In detail, when the loss value is greater than or equal to the preset loss threshold, it indicates that the accuracy of the lesion recognition model is not sufficient, and more false judgments may occur, so that parameter optimization needs to be performed on the lesion recognition model to improve the accuracy of the lesion recognition model.

Specifically, according to the loss value, a preset gradient descent algorithm may be used to calculate an update gradient of a parameter in the lesion identification model, and then the parameter in the lesion identification model is adjusted according to the update gradient until the loss value is smaller than a preset loss threshold, where the gradient descent algorithm includes, but is not limited to, a small batch gradient descent algorithm, a batch gradient descent algorithm, and a random gradient descent algorithm.

And S5, acquiring a focus image to be recognized, and performing focus recognition on the focus image to be recognized by using the trained focus recognition model to obtain a focus type corresponding to the focus image to be recognized.

In the embodiment of the invention, the focus image to be recognized can be uploaded by a user in advance, and then the focus image to be recognized can be input to the trained focus recognition model, so that the trained focus recognition model is utilized to perform focus recognition on the focus image to be recognized, and the focus type corresponding to the focus image to be recognized is obtained.

According to the embodiment of the invention, the image enhancement and the image expansion operation are carried out on the training focus image, so that the image quality of the training focus image is improved, the number of the training focus images is also expanded, and the method is favorable for improving the effect of training a more accurate focus recognition model by utilizing the enhanced and expanded image; meanwhile, feature extraction is carried out on the extended image by utilizing multi-dimensional cross convolution, iterative training is carried out on a focus recognition model which is constructed in advance by utilizing the extracted image features, and the accuracy of the extracted image features is improved, so that the accuracy of the trained focus recognition model is improved. Therefore, the focus identification method provided by the invention can solve the problem of low accuracy of focus type identification.
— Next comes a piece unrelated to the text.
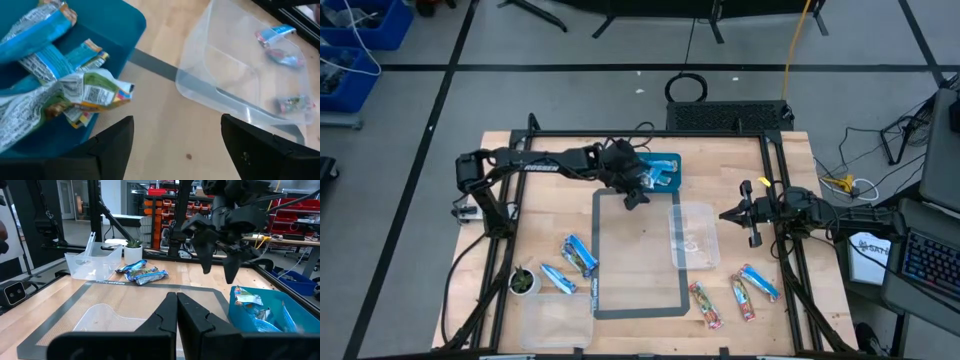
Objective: Pick and place Granola Bars by type
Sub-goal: Put the orange granola bar into the blue bin, then put the red granola bar into the right transparent bin
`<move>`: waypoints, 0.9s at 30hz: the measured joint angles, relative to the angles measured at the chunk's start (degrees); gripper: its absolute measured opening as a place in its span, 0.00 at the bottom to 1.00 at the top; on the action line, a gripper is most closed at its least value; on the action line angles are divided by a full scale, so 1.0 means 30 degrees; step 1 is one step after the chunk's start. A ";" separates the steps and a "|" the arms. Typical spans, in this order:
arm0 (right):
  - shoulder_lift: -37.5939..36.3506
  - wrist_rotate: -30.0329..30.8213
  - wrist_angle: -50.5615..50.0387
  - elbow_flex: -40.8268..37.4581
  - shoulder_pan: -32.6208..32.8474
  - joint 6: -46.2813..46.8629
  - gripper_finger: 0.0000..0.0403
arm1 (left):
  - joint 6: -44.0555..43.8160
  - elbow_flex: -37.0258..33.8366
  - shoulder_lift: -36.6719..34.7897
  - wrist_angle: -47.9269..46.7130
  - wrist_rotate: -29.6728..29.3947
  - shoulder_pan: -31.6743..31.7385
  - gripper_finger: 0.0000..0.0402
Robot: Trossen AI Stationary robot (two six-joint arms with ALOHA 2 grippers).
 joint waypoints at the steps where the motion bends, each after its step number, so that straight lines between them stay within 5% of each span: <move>1: -0.0001 -0.0001 0.0001 0.0004 -0.0001 -0.0003 0.01 | -0.0111 0.0002 0.0108 0.0203 -0.0059 0.0000 0.73; 9: 0.0006 0.0000 0.0003 -0.0001 0.0002 0.0003 0.01 | -0.0217 0.0002 0.1770 0.0659 -0.0330 0.0072 0.68; 22: -0.0001 0.0000 0.0003 -0.0004 -0.0001 -0.0005 0.01 | 0.0200 0.0024 0.1612 0.3754 -0.0393 0.1370 0.45; 27: 0.0001 0.0000 0.0003 -0.0004 -0.0001 -0.0003 0.01 | 0.0143 0.0023 0.1622 0.3895 -0.2238 0.2166 0.38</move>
Fig. 4 is a functional block diagram of a lesion recognition apparatus according to an embodiment of the present invention.

The lesion recognition apparatus 100 according to the present invention may be installed in an electronic device. According to the implemented functions, the lesion recognition apparatus 100 may include an image enhancement module 101, an image expansion module 102, a feature extraction module 103, a model training module 104, and a lesion recognition module 105. The module of the present invention, which may also be referred to as a unit, refers to a series of computer program segments that can be executed by a processor of an electronic device and can perform a fixed function, and are stored in a memory of the electronic device.
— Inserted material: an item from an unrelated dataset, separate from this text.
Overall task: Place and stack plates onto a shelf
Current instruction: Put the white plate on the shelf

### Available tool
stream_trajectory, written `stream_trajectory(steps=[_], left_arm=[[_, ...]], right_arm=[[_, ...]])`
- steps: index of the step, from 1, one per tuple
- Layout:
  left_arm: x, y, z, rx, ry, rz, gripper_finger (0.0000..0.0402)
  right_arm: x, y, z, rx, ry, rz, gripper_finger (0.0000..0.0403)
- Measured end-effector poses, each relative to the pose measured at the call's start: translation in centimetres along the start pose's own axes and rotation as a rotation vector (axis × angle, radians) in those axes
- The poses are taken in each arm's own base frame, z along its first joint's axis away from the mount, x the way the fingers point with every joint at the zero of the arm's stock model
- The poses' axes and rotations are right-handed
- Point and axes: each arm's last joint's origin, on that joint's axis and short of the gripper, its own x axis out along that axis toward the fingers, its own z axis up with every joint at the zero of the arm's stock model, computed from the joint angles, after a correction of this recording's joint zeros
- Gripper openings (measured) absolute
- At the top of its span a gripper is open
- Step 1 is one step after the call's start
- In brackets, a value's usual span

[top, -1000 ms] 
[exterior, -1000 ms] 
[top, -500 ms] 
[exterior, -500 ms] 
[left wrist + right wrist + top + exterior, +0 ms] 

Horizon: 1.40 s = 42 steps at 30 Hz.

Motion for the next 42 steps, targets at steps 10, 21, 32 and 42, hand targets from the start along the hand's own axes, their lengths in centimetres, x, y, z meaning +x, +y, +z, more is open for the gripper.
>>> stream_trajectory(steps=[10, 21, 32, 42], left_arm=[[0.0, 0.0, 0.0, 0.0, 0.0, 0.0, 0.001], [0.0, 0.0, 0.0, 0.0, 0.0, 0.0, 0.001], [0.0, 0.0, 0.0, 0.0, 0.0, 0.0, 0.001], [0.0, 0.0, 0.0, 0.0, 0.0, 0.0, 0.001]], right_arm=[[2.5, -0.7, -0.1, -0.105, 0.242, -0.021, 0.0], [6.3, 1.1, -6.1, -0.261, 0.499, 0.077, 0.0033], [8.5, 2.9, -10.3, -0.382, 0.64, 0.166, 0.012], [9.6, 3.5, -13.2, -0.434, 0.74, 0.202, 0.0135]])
In the present embodiment, the functions regarding the respective modules/units are as follows:

the image enhancement module 101 is configured to obtain a training focus image and a focus label corresponding to the training focus image, and perform image enhancement on the training focus image to obtain an enhanced image;

the image expansion module 102 is configured to extract a feature region of the enhanced image, and perform image expansion on the enhanced image based on the feature region to obtain an expanded image set;

the feature extraction module 103 is configured to perform feature extraction on each expanded image in the expanded image set by using multi-dimensional cross convolution to obtain an image feature corresponding to each expanded image;

the model training module 104 is configured to perform iterative training on a pre-constructed focus recognition model by using the image features to obtain a trained focus recognition model;

the lesion identification module 105 is configured to obtain a lesion image to be identified, and perform lesion identification on the lesion image to be identified by using the trained lesion identification model to obtain a lesion type corresponding to the lesion image to be identified.

In detail, each module in the lesion recognition device 100 according to the embodiment of the present invention adopts the same technical means as the lesion recognition method described in fig. 1 to 3, and can produce the same technical effect, and will not be described herein again.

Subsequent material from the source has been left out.